Where it shall end, I do not know!
The hours turn to days, And I wonder how that happened. Then I look at the clock, And it seems to stop. The work is endless, The responsibilities even more. Yet as i move along, I realize there is no escape. The daily chores are mundane, But important nonetheless. The exceptional work isn't needed, As no one cares beyond the ordinary. The profession tends to merge With daily routine work. I cook & make a PPT With similar ease & expertise. It is when the days turn to months And another year draws to a close. That I am forced to look back And think if another 365 days been worth. Worth another set of trials? Worth another set of learnings? Worth the new experiences? Worth our very existence? Answers cannot be found In searches on the web. They remain imbedded inside my psyche And I am the one discovering them.
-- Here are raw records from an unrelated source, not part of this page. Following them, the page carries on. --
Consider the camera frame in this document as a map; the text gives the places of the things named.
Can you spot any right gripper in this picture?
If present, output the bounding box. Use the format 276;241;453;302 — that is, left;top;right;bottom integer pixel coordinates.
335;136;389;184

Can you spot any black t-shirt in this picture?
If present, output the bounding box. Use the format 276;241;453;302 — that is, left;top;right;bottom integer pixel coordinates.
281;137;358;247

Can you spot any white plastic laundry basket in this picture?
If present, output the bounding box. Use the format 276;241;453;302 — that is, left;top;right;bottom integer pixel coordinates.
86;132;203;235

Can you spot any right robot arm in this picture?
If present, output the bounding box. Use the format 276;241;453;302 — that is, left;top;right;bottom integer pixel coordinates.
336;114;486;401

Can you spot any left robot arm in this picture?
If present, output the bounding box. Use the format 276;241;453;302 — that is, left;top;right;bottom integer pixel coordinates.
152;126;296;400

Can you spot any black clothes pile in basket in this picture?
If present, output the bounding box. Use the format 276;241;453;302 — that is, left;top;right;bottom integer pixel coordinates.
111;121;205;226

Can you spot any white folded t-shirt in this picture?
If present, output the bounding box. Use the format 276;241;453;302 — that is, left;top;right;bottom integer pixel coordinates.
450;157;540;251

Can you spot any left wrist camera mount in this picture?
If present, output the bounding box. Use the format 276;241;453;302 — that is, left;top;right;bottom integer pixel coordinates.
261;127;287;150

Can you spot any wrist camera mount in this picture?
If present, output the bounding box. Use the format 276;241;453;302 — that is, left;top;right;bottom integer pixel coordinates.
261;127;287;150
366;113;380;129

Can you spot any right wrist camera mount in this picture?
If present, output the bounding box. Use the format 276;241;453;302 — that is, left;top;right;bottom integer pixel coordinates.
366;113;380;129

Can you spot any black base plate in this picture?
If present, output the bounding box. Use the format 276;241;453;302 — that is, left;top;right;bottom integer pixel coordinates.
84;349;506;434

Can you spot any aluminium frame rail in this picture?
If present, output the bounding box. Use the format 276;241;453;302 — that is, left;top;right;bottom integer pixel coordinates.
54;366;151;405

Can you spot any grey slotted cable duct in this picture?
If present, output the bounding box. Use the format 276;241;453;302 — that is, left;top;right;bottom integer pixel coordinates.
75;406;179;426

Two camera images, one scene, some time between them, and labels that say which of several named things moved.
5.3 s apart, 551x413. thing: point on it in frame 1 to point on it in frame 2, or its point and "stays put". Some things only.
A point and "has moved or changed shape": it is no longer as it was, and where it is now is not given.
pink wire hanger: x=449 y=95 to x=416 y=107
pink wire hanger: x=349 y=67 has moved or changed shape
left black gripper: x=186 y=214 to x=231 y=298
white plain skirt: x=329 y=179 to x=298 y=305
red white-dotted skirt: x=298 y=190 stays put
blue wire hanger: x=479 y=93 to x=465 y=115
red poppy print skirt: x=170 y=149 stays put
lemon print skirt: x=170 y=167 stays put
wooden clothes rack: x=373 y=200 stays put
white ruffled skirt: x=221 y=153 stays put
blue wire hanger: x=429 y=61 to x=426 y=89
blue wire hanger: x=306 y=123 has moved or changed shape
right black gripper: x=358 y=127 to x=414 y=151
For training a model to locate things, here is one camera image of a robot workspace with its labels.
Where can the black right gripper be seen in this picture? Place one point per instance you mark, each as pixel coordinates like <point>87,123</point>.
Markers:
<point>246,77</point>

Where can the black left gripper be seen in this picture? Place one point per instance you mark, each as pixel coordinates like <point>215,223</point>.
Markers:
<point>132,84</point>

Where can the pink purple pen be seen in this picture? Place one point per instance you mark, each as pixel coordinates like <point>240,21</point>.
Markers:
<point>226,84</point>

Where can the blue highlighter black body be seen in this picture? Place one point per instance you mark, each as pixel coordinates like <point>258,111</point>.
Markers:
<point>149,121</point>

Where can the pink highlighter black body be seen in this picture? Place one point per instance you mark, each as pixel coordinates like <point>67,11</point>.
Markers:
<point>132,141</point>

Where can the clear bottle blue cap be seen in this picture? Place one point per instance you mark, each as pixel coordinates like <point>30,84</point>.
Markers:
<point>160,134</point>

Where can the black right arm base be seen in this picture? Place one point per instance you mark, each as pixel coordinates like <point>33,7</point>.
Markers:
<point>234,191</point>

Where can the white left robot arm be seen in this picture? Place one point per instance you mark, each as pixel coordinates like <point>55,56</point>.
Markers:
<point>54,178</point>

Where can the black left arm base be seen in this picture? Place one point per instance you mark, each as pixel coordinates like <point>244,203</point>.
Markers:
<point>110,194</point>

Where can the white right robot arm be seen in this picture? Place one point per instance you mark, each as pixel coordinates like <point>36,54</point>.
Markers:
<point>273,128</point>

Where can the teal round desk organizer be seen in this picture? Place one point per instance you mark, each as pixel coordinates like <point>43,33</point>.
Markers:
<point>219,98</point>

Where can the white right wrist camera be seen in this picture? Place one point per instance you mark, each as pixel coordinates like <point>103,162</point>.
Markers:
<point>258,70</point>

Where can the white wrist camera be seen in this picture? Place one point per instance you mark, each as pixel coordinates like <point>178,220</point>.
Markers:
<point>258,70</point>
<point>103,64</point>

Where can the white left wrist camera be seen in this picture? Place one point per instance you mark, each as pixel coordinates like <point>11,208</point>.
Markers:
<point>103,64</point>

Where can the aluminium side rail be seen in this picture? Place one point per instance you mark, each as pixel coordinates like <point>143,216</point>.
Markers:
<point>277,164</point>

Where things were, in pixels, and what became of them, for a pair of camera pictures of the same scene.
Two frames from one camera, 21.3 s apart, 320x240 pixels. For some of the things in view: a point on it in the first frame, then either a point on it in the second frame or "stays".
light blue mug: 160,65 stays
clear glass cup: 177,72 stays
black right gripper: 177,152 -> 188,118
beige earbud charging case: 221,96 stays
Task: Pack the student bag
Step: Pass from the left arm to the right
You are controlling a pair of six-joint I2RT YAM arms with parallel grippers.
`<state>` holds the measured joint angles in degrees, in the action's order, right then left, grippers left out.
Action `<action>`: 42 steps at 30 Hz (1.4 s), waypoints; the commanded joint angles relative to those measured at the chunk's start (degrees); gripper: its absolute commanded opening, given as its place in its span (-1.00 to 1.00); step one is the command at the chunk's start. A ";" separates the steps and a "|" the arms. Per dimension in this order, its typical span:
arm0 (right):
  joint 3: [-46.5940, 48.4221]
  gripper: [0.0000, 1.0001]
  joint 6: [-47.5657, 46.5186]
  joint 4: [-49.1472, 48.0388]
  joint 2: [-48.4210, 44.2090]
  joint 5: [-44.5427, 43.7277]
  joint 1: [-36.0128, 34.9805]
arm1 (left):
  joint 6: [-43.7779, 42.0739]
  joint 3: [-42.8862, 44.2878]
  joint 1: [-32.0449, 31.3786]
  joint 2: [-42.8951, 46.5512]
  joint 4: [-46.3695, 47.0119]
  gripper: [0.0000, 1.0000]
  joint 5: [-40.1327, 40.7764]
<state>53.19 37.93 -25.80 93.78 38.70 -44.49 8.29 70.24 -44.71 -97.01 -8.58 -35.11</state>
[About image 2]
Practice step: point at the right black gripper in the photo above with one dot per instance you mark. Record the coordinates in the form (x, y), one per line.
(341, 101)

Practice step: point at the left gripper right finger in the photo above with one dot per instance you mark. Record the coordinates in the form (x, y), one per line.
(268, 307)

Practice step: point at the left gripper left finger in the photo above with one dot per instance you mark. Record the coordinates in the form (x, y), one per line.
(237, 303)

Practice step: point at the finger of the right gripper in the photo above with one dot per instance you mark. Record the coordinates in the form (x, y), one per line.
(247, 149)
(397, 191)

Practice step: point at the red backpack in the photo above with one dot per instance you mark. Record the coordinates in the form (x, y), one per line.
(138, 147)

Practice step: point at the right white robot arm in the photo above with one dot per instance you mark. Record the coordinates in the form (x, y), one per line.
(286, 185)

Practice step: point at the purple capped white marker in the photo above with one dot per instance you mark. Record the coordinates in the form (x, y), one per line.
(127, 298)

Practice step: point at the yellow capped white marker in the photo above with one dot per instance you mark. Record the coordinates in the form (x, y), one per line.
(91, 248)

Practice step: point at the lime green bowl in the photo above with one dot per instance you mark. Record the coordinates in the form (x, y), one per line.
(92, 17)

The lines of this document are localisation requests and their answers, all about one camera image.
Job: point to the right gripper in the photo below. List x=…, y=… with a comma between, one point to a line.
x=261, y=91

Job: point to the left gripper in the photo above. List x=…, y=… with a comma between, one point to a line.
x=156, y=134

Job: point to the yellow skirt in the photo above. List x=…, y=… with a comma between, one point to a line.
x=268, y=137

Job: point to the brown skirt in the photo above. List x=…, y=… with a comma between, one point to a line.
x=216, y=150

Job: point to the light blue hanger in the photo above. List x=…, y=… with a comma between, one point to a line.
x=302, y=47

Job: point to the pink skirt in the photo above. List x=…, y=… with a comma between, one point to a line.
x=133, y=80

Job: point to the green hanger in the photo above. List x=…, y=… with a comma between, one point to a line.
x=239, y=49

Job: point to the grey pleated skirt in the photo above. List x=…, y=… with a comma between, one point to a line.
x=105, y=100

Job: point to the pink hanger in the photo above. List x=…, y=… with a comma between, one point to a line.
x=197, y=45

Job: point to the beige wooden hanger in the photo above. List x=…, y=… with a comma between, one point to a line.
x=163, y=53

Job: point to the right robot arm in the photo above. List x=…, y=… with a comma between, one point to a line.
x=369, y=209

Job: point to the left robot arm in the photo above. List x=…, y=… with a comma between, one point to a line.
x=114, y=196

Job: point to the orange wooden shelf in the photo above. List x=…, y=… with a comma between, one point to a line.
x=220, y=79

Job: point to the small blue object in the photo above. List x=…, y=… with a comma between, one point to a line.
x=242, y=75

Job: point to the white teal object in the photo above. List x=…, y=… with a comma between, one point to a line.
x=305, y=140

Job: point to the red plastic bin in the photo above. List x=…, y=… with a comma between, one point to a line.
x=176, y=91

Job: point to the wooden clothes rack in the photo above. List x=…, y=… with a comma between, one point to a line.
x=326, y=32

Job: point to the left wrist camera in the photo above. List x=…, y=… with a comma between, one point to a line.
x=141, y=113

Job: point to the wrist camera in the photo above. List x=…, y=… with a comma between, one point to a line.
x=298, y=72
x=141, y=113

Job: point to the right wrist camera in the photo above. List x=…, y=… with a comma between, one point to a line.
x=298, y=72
Each of us lives this one life. Each makes the most of it. Everyone has felt the pain And each of us the elation as well. Learnings come from what we have felt. It comes from the endurance of each day. No one's journey is trivial And none's to cast away. Once upon a time I had thought, That 'life' was something we happen to live. I had not known it was something we Consciously have to build - by a day, a moment, an action and thought. Regrets aren't so many As are the learnings, I've had. It seemed arduous yet well lived, I'd say. Have given more than I've taken. The blessings have been abundant. Hence the abundance of gratitude. Yet sometimes I tire & muse, A life beyond where I am now.

I have remained resolutely resilient!

Keeping the focus beyond the immediate fore-brooding thoughts has always helped me keep my sanity!